### WORK ORDER
All lines before the one containing "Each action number", plus that line itself, are to be printed exactly as they appear below.

### PROVIDED MATERIAL
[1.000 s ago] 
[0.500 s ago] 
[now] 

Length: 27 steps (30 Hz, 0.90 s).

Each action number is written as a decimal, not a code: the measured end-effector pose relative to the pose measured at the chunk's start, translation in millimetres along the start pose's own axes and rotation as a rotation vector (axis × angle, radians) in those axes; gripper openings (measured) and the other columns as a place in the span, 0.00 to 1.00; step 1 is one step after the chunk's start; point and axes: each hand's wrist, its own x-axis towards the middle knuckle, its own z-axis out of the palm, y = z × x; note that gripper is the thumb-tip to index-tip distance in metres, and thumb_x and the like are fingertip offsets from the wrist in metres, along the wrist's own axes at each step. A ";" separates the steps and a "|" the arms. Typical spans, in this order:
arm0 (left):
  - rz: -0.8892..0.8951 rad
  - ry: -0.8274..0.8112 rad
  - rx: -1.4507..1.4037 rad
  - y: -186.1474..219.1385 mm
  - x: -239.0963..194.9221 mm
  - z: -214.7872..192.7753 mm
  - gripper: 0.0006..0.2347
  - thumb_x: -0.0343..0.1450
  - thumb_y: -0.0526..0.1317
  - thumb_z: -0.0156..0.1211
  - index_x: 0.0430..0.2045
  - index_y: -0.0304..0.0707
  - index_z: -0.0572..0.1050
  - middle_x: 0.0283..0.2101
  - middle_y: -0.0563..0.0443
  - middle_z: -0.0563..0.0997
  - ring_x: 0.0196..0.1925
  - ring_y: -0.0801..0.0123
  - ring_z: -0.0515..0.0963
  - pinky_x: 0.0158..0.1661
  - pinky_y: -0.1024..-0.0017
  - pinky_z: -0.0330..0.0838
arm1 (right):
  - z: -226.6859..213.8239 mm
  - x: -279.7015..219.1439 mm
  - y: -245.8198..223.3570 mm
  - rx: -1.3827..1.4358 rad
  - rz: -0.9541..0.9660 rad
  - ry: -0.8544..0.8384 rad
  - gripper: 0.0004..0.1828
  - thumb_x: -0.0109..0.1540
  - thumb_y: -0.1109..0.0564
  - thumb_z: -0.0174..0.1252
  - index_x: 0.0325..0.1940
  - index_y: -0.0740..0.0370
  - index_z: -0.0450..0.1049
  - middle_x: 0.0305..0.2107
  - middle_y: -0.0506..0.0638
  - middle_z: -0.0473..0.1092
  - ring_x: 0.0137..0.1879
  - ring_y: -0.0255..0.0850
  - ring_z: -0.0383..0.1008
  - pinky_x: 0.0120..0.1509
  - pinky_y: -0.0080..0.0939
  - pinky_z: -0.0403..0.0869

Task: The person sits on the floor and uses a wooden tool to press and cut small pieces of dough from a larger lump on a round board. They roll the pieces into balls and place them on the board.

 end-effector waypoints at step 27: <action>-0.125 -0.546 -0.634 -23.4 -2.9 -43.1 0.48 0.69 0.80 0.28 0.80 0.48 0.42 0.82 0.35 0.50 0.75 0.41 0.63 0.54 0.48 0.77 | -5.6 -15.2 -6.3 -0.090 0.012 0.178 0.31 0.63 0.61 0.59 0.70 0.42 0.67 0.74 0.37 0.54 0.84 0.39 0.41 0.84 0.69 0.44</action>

### RESULT FOR THIS EXERCISE
[1.000 s ago] 
[0.500 s ago] 
[now] 

Length: 27 steps (30 Hz, 0.90 s).

Each action number is written as a decimal, not a code: the measured end-effector pose relative to the pose measured at the chunk's start, translation in millimetres along the start pose's own axes and rotation as a rotation vector (axis × angle, radians) in those axes; gripper openings (measured) and the other columns as a place in the span, 0.00 to 1.00; step 1 is one step after the chunk's start; point and axes: each hand's wrist, its own x-axis towards the middle knuckle, its own z-axis out of the palm, y = z × x; note that gripper is the thumb-tip to index-tip distance in metres, and thumb_x and the like are fingertip offsets from the wrist in metres, along the wrist's own axes at each step. A ";" separates the steps and a "|" the arms. Typical spans, in this order:

This completes the answer.